Die aktuellen Nachrichten, z.B. über das Asylpaket II, erreichen auch das Heim. Die im Gesetzentwurf enthaltene Passage zum Familiennachzug betrifft einige der Flüchtlinge, manche denken auch nur, sie könnten betroffen sein. Insbesondere die Kinder und Jugendlichen empfinden sie als Katastrophe. Zig mal haben sie sich in ihren Träumen vorgestellt, die Eltern würden ihnen folgen können. Gemeinsam könnte man es schaffen, das neue Leben hier. Aber so? "Die Ungewissheit, ob die Eltern nachkommen dürfen und nachkommen können, ist beängstigend nicht nur für die Kleineren", weiß Elisabeth Rohr aus Erfahrung. Sie weiß auch um die Gefahr, dass Familien an einer langen Zeit der Trennung zerbrechen.

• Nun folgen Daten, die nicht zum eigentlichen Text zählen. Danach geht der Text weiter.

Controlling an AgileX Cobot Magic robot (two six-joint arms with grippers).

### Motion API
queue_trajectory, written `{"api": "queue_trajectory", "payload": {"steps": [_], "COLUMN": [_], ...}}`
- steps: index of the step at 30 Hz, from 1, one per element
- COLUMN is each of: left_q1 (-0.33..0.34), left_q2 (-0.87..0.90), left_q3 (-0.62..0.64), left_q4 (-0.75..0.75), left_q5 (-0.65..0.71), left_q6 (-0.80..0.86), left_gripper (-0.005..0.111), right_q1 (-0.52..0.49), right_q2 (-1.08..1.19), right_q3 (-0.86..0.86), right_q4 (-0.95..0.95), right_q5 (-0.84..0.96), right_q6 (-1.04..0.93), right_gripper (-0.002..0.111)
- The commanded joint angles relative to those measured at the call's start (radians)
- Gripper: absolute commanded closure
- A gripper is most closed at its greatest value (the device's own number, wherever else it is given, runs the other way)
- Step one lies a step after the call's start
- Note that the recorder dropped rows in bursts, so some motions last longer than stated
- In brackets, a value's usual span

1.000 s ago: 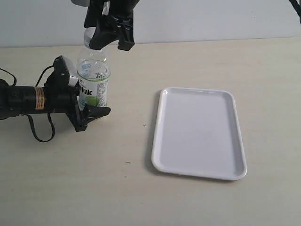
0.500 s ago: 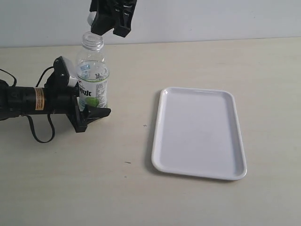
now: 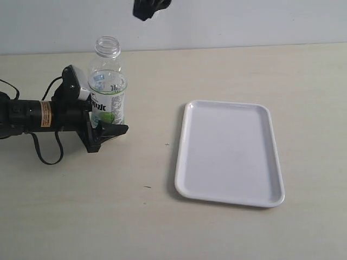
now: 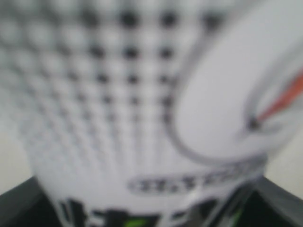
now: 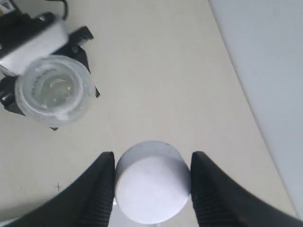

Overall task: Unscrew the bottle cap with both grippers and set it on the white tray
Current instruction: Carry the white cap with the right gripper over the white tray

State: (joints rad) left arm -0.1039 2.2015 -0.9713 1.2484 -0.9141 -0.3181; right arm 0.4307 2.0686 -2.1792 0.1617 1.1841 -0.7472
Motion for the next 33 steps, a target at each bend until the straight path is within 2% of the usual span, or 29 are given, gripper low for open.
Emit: {"api": "queue_trajectory", "payload": {"steps": [1, 5, 14, 24, 29, 33], "left_q1": [-0.005, -0.005, -0.005, -0.005, -0.005, -0.005], "left_q2": [-0.002, -0.002, -0.002, -0.002, -0.002, -0.002], "left_q3": [0.004, 0.004, 0.004, 0.004, 0.004, 0.004], "left_q4": [-0.01, -0.017, -0.031, -0.065, -0.065, -0.063], "left_q5": [-0.06, -0.063, -0.067, -0.072, -0.072, -0.075], "left_q6": [-0.012, -0.015, -0.015, -0.002, -0.002, -0.004], "left_gripper": [0.107, 0.107, 0.107, 0.107, 0.107, 0.107], "right_q1": [-0.089, -0.157, -0.218, -0.235, -0.232, -0.232], "right_q2": [-0.018, -0.02, -0.05, -0.183, -0.168, -0.157], "right_q3": [0.007, 0.075, 0.403, 0.874, 0.997, 1.025], "right_q4": [-0.048, -0.042, 0.024, 0.074, 0.066, 0.064], "right_q5": [0.037, 0.037, 0.032, -0.254, -0.386, -0.502], "right_q6": [0.215, 0.343, 0.319, 0.259, 0.262, 0.279], "right_gripper": [0.108, 0.108, 0.108, 0.108, 0.108, 0.108]}}
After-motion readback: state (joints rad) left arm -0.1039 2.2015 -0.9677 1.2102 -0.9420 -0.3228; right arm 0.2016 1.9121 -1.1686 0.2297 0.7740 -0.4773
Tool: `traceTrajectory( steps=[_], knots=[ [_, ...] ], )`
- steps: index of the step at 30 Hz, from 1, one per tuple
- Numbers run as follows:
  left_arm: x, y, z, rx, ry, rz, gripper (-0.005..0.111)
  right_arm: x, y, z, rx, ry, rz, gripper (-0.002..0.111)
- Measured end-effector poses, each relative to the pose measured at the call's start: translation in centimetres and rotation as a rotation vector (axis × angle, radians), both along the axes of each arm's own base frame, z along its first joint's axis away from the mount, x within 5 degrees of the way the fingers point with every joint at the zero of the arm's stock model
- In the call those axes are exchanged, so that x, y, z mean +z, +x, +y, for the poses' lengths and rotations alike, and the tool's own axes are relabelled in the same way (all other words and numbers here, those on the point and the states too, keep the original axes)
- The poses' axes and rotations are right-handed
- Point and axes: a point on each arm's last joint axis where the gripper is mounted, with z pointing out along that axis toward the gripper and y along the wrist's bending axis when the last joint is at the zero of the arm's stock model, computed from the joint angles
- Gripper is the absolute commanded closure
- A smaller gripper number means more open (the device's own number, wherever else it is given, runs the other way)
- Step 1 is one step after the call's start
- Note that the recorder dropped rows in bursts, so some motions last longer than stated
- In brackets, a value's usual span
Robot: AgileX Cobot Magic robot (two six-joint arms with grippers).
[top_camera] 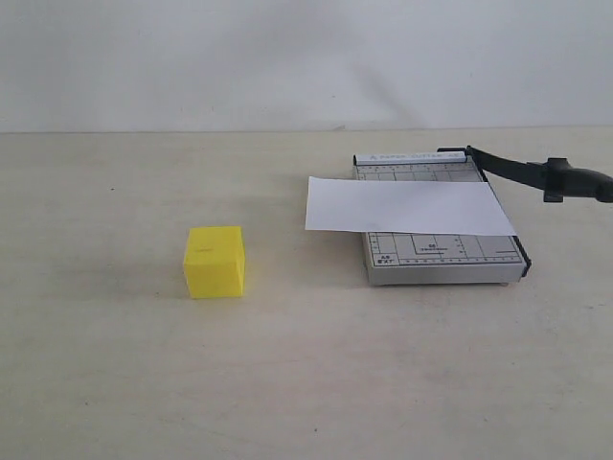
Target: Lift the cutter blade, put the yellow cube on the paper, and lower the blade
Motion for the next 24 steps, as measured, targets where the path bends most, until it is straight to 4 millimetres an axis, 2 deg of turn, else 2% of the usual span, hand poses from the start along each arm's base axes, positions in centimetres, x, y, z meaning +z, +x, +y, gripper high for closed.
traceTrajectory(
  steps=[12,17,21,24],
  knots=[
    [3.8,-0.2,0.5,0.039,-0.300,-0.404,0.102,0.0,0.0,0.0,0.000,0.000,0.000,0.061],
    [4.6,-0.4,0.6,0.031,-0.416,-0.488,0.102,0.0,0.0,0.0,0.000,0.000,0.000,0.061],
    [4.7,-0.4,0.6,0.018,-0.516,-0.486,0.102,0.0,0.0,0.0,-0.001,0.000,0.000,0.061],
    [4.8,-0.5,0.3,-0.027,-0.521,-0.480,0.102,0.0,0.0,0.0,-0.001,0.000,0.000,0.061]
  ],
)
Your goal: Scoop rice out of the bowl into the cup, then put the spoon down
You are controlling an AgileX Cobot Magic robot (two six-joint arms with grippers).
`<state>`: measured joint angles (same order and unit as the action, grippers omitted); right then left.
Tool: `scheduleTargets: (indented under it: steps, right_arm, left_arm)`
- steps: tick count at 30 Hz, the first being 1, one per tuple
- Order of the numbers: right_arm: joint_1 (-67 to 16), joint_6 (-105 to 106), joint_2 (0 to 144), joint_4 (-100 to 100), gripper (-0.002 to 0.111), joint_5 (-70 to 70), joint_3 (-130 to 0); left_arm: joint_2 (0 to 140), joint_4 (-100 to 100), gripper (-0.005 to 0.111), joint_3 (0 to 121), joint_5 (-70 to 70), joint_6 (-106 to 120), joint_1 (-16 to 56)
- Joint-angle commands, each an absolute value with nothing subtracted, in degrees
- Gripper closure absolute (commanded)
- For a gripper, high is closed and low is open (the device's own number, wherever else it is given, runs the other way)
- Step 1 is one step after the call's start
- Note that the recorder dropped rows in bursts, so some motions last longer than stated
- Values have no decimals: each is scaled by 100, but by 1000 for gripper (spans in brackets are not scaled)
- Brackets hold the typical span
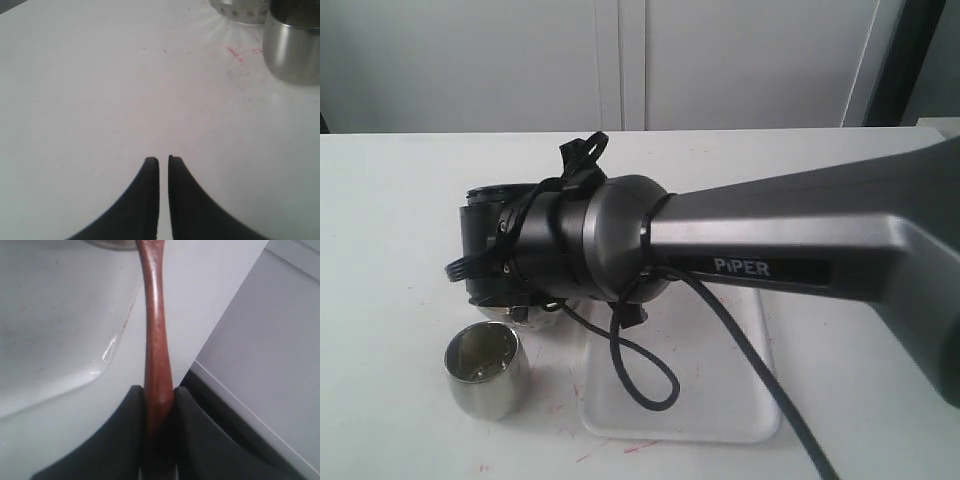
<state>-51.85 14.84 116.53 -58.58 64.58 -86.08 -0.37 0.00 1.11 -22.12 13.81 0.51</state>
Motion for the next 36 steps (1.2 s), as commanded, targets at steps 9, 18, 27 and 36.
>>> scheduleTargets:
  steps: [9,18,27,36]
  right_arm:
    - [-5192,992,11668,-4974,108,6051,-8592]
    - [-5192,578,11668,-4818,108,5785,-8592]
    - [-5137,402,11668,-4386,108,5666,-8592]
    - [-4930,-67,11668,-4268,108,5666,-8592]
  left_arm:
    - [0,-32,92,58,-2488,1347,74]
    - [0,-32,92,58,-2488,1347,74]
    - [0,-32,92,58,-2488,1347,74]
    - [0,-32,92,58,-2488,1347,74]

Migrationsforscher akzeptieren den Unterschied zwischen Flüchtlingen aus Kriegsgebieten und jungen Europäern, die ihren Lebensmittelpunkt von einem in ein anderes europäisches Land verlagern. Und doch sprechen einige von ihnen bereits von einem transnationalen sozialen Raum; Migration wird für sie in der globalisierten Welt zunehmend zu einer mehr oder weniger belastungsfreien Normalität. Elisabeth Rohr teilt diese Auffassung nicht. Die transnationale Familie ist aus ihrer Sicht nicht bloß eine weitere Variante der traditionellen Großfamilie. "Das klingt für mich wie ein utopisches Versprechen von Freiheit und der virtuellen Überwindung nationaler Grenzen und Zeiten; als ließe mütterliche Liebe sich im Skype-Format übertragen und als sei die Sehnsucht der Kinder in den globalen Chatrooms gut aufgehoben. Dieses Verständnis von Transnationalität trägt dazu bei, dass der mit jeder Migration verbundene Trennungsschmerz und die damit verbundene Trauer als eine Fiktion erscheinen. Das sind sie nicht."